La joven había sido atizada con gran potencia y la inconsciencia se apoderó de ella. No pudo estar presente cuando aquel misterioso desconocido la transportó hasta su deteriorada furgoneta. No cayó en la cuenta de que recorrió muchos kilómetros, traspasando fronteras. No pudo presenciar cómo, tras interminables horas de viaje, llegaba a un país en el cual la situación era tan nefasta como en su Alemania natal.
El sueño tergiversó su realidad. Imaginó seres monstruosos, hadas de cuentos, lagos tan profundos como la garganta de aquel gallo que siempre cacarea al amanecer. Como si de una pintura surrealista del gran Dalí se tratase, perfiló formas inimaginables, situaciones confusas. La vida es sueño, dijo Calderón de la Barca, y ella todavía no sabía si aquello que rondaba por su mente era un mundo real invadido por la locura y el sinsentido o nada más que un sueño despierto.

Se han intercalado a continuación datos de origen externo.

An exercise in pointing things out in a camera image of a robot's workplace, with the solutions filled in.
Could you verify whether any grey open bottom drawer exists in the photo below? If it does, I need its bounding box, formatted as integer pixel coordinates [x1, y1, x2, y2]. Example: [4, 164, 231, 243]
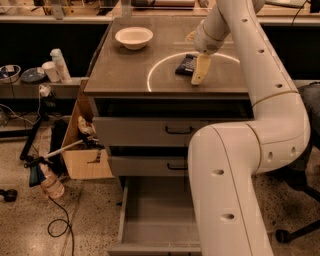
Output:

Se hizo la luz al fondo del túnel. No sabía si aquello significaba su súbita muerte o el destello de un futuro esperanzador. Sin pensarlo dos veces y arriesgándose a perder, corrió hacia ese atisbo de calidez rodeado de un frío negror. Alargó la mano y rozó aquella silueta de tacto ardiente semejante al propio fuego. De esta forma, volvió en sí y pudo observar el destello de la sonrisa de su querido español. Aquellas ojeras perfiladas por el conflicto bélico que tan bien describía en sus epístolas habían sido sustituidos por juventud y luminosidad. Era tan hermoso...
Se perfiló en ella una sonrisa bobalicona. Aquel sueño era tan maravilloso que no quería despertar, en el caso de que aquello fuera fruto de su mente. Era demasiado perfecto para ser cierto. Tal vez la imaginación le gastara una broma pesada o, quizás, el abstracto de la vida le proporcionara una nueva oportunidad para ser feliz. Al fin y al cabo, ¿cómo podemos distinguir entre fantasía y realidad si nuestro mundo peca de surrealismo?